Из-за полной бесперспективности намечаемого дела Патрикееву дали все-таки отпуск, путевка, правда, не к нефтяникам, а шахтерская. Вернулся он в январе и загрустил: Вениамин перешел в 5-е управление, сам теперь заполнял бланки оперативной проверки, работодателем стал, грубо выражаясь. Едва обмыли назначение, как вдруг поздним вечером Патрикеева вытащили из дома, в управление. Кое-какие грехи на нем, как на работающем человеке, висели, но не такие уж тяжкие, чтоб дубасить за них ночью. Тем не менее он был встревожен, и волнения не убавилось, когда среди знакомого и незнакомого начальства он увидел напуганного чем-то или кем-то Вениамина.
— Слушайте нас внимательно, — сказал самый главный начальник, и Патрикеев услышал следующее. Возник громадный интерес к личности этого Малышева Германа Никитича, долговременный, стойкий и скрупулезный. Надо, короче, всё знать о нем. Буквально всё! Работать будут не только Патрикеев и приданные ему люди, но и несколько групп аналитиков и оперативников. На нем, Патрикееве, лежит громадная ответственность, надо установить все, абсолютно все контакты Малышева, чтобы в нужный момент пресечь их. К работе приступить немедленно.
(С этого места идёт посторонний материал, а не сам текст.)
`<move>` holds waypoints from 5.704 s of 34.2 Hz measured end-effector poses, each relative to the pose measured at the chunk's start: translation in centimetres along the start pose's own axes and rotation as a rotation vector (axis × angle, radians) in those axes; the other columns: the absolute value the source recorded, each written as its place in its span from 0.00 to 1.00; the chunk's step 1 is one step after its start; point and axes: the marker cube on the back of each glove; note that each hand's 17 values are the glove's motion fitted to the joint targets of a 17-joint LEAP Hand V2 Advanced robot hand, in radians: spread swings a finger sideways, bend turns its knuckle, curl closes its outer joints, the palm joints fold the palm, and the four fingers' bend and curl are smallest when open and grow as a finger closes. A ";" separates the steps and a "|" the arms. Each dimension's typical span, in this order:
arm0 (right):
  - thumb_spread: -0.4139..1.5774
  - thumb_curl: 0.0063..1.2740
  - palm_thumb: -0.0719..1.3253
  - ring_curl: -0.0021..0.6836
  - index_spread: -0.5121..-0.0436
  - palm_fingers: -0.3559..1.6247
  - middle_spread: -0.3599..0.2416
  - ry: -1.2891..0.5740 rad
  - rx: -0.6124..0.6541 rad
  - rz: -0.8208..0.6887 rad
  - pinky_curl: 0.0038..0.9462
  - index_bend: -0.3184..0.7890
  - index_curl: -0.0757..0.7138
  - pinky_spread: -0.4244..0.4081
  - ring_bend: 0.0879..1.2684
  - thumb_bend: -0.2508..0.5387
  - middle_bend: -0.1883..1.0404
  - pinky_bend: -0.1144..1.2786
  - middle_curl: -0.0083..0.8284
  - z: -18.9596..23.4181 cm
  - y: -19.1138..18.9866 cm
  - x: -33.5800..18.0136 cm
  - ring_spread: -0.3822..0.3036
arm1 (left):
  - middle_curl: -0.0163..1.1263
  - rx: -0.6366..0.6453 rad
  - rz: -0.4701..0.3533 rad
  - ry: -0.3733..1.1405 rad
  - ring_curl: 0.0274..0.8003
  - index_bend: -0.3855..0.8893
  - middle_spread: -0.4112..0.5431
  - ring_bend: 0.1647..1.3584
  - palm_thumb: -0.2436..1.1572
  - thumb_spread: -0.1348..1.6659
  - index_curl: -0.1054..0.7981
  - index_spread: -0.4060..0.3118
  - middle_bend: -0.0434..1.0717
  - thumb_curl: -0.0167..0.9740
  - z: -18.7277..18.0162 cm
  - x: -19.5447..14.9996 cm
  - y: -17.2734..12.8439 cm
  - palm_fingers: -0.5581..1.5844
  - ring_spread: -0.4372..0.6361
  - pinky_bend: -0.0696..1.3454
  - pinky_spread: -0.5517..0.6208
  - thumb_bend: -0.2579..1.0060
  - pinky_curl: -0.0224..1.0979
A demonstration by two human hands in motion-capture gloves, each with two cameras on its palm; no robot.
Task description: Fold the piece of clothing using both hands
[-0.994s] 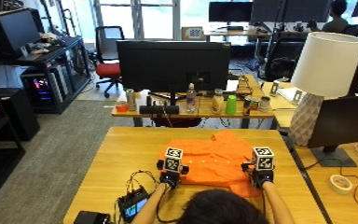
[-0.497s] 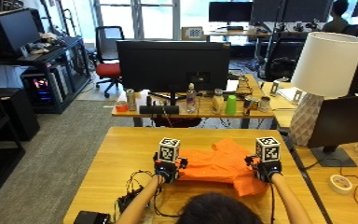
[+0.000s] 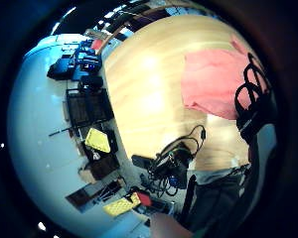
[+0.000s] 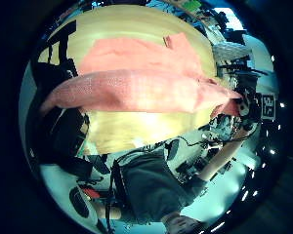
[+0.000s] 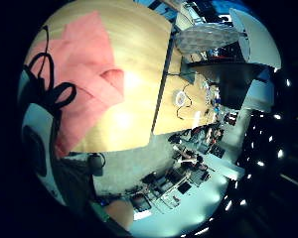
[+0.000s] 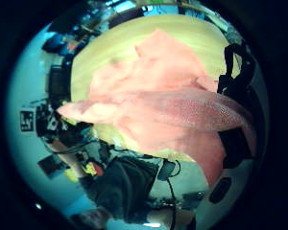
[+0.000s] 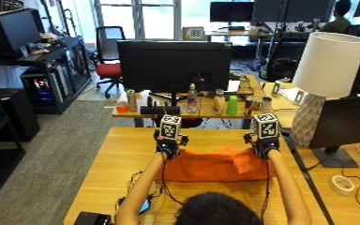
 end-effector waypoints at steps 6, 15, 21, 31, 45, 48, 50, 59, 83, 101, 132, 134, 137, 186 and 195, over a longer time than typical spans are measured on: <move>0.72 0.26 0.87 0.69 0.56 0.86 0.31 -0.015 -0.010 0.050 0.43 0.44 0.66 0.07 0.49 0.30 0.49 0.54 0.63 -2.0 -0.8 -1.2 0.20 | 0.46 -0.010 -0.027 0.020 0.51 0.44 0.07 0.28 0.66 0.73 0.64 0.12 0.33 0.26 -1.1 0.0 -2.1 0.86 0.06 0.43 0.06 0.20 0.37; 0.72 0.25 0.87 0.68 0.56 0.85 0.31 -0.091 -0.030 0.150 0.43 0.45 0.67 0.07 0.49 0.30 0.49 0.54 0.63 -2.7 0.5 -3.2 0.21 | 0.46 -0.014 -0.248 0.071 0.52 0.44 0.07 0.27 0.66 0.73 0.64 0.12 0.33 0.26 -1.5 -0.4 -0.8 0.86 0.06 0.42 0.07 0.19 0.37; 0.73 0.25 0.87 0.69 0.56 0.85 0.30 -0.131 0.402 0.319 0.44 0.44 0.67 0.08 0.49 0.30 0.49 0.55 0.63 -0.8 -3.9 -2.9 0.21 | 0.46 0.042 -0.297 0.115 0.51 0.44 0.07 0.27 0.66 0.74 0.64 0.12 0.33 0.26 1.7 -0.6 -4.3 0.85 0.06 0.42 0.07 0.19 0.37; 0.79 0.22 0.78 0.64 0.46 0.42 0.43 -0.154 0.375 0.402 0.44 0.42 0.64 0.45 0.32 0.27 0.33 0.49 0.56 1.7 -4.0 -1.6 0.38 | 0.44 0.128 -0.369 0.093 0.58 0.29 0.34 0.35 0.49 0.74 0.46 0.45 0.16 0.21 3.8 -1.6 -6.0 0.41 0.27 0.45 0.33 0.15 0.42; 0.84 0.15 0.53 0.50 0.30 0.32 0.44 -0.185 0.223 0.281 0.36 0.40 0.53 0.76 0.20 0.26 0.30 0.44 0.48 1.1 -1.7 -0.3 0.58 | 0.31 0.197 -0.399 0.098 0.51 0.38 0.57 0.44 0.34 0.71 0.39 0.54 0.15 0.20 3.5 -1.5 -4.9 0.31 0.48 0.50 0.59 0.18 0.37; 0.84 0.15 0.51 0.50 0.27 0.32 0.44 -0.191 0.216 0.278 0.36 0.39 0.51 0.78 0.20 0.27 0.30 0.44 0.47 1.2 -1.5 -0.1 0.61 | 0.30 0.213 -0.404 0.092 0.50 0.39 0.59 0.45 0.32 0.71 0.38 0.54 0.16 0.20 3.3 -1.4 -5.0 0.31 0.50 0.51 0.62 0.18 0.37; 0.84 0.14 0.50 0.49 0.26 0.32 0.44 -0.193 0.191 0.292 0.36 0.40 0.50 0.79 0.21 0.28 0.30 0.44 0.47 1.3 -1.2 -0.1 0.62 | 0.29 0.222 -0.407 0.086 0.50 0.39 0.60 0.46 0.32 0.71 0.38 0.53 0.16 0.20 3.3 -1.4 -5.0 0.31 0.51 0.51 0.63 0.18 0.37; 0.85 0.14 0.49 0.49 0.24 0.31 0.44 -0.186 0.026 0.367 0.36 0.40 0.47 0.81 0.22 0.30 0.30 0.43 0.45 2.8 -0.8 -0.7 0.64 | 0.28 0.191 -0.407 0.077 0.48 0.40 0.62 0.48 0.31 0.70 0.38 0.52 0.18 0.21 4.1 -1.1 -5.6 0.30 0.54 0.52 0.67 0.19 0.36; 0.82 0.13 0.37 0.52 0.27 0.32 0.55 -0.332 -0.203 0.413 0.41 0.32 0.35 0.84 0.31 0.26 0.28 0.55 0.42 7.8 2.8 3.1 0.73 | 0.27 0.164 -0.390 0.090 0.44 0.39 0.62 0.51 0.30 0.70 0.37 0.50 0.19 0.23 4.3 -0.9 -5.1 0.29 0.55 0.51 0.68 0.19 0.34; 0.72 0.22 0.58 0.60 0.46 0.67 0.50 -0.221 -0.201 0.391 0.43 0.29 0.19 0.33 0.62 0.45 0.34 0.73 0.44 14.3 0.6 0.1 0.36 | 0.27 0.160 -0.386 0.031 0.41 0.40 0.61 0.50 0.31 0.69 0.37 0.49 0.19 0.25 6.0 -0.8 -6.3 0.29 0.57 0.51 0.69 0.19 0.34; 0.50 0.40 0.81 0.68 0.60 0.82 0.34 -0.147 0.058 0.472 0.47 0.41 0.44 0.17 0.62 0.31 0.50 0.63 0.59 -3.7 -2.6 5.0 0.23 | 0.27 0.185 -0.364 0.155 0.39 0.40 0.60 0.51 0.33 0.69 0.37 0.47 0.20 0.26 4.1 -2.1 -4.2 0.29 0.58 0.50 0.71 0.19 0.33; 0.49 0.41 0.81 0.68 0.61 0.82 0.34 -0.155 -0.029 0.439 0.47 0.40 0.44 0.16 0.62 0.30 0.49 0.63 0.59 -4.0 -2.7 2.5 0.23 | 0.27 0.187 -0.326 0.177 0.39 0.40 0.60 0.51 0.33 0.69 0.37 0.47 0.19 0.26 4.4 -1.0 -4.3 0.29 0.58 0.50 0.71 0.19 0.33; 0.47 0.43 0.81 0.69 0.61 0.81 0.33 -0.134 -0.088 0.399 0.48 0.38 0.44 0.16 0.63 0.29 0.50 0.64 0.60 -4.0 -3.6 -1.4 0.23 | 0.27 0.173 -0.201 0.193 0.39 0.40 0.59 0.51 0.33 0.69 0.37 0.47 0.19 0.26 5.6 2.7 -4.5 0.29 0.58 0.50 0.71 0.19 0.33; 0.74 0.39 0.57 0.64 0.51 0.55 0.49 -0.448 -0.150 0.363 0.46 0.32 0.12 0.32 0.62 0.29 0.53 0.69 0.58 -0.9 -3.7 -21.0 0.37 | 0.27 -0.005 -0.266 0.180 0.36 0.42 0.52 0.43 0.36 0.87 0.46 0.48 0.19 0.22 10.1 -0.1 -1.9 0.33 0.59 0.40 0.73 0.26 0.31; 0.80 0.34 0.56 0.57 0.49 0.51 0.51 -0.460 -0.168 0.244 0.40 0.36 0.17 0.47 0.54 0.30 0.48 0.62 0.54 -3.8 -0.8 -18.8 0.44 | 0.27 -0.005 -0.264 0.141 0.35 0.42 0.52 0.43 0.37 0.89 0.46 0.48 0.19 0.21 9.2 0.2 -1.4 0.33 0.60 0.40 0.73 0.26 0.32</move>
Патрикееву пожелали успехов, присовокупив, однако, что неудача повлечет за собой такие выводы, что лучше о них не напоминать.
Ушли. Остался Вениамин. На лице — кислая улыбочка, глаза озабоченные. Тяжко вздохнул старый друг и развел руками в знак того, что он всё сделал, избавляя Патрикеева от работы, не сулящей скорого и успешного результата.
Встал вопрос: какому количеству людей можно доверить слежку? С одной стороны, она должна быть всеохватывающей (“Целиком и полностью!” — так выразился Вениамин.) С другой (настаивало начальство) — чем меньше людей посвящено, тем лучше.
— Лучшие кадры отданы тебе. Сам распоряжайся. Я затребовал Наденьку. Чтоб пошла в последний и решительный.
Это был царский подарок. Но раз на дело это бросают агентессу высочайшего класса, то, знать, нагадил Герман Никитич по-крупному. О чем Патрикеев и спросил, не надеясь на ответ.
— Не скажу… Душа леденеет… Ты уже грамотный, кодексы сдавал на экзаменах. По вновь открывшимся обстоятельствам — понимай как знаешь…
Несмотря на поздний час, выехали к месту будущего наблюдения, в Теплый Стан. Со всех сторон осмотрели ярко светивший окнами шестнадцатиэтажный дом, покрутились по окрестностям, и с утра работа закипела. Вениамин по старой дружбе помогал чем мог. Милицию решили ни в коем случае не подключать, хотя и существовала опасность: какой-нибудь настырный участковый сунет нос не в свое дело. Дом такой же этажности стоял в отдалении, пятьсот метров не помеха, оптика позволяла рассматривать в деталях часть квартиры Малышевых — кухню, кусочек коридора с вешалкой, комнатушку, которая была сразу и супружеской спальней и рабочим кабинетом Малышева, и еще одну комнату, служившую столовой, когда приходили гости, и семейным клубом — здесь стоял телевизор, книжные полки закрывали обе стены, на диване спал сын, уже учившийся в последнем классе. В дальней, оптике не доступной, обосновалась дочь, восьмиклассница, интереса она, комната, не представляла, да и что могло быть у школьницы, кроме письменного стола, магнитофона, возможно, шкафчика и трюмо с разными косметическими штучками.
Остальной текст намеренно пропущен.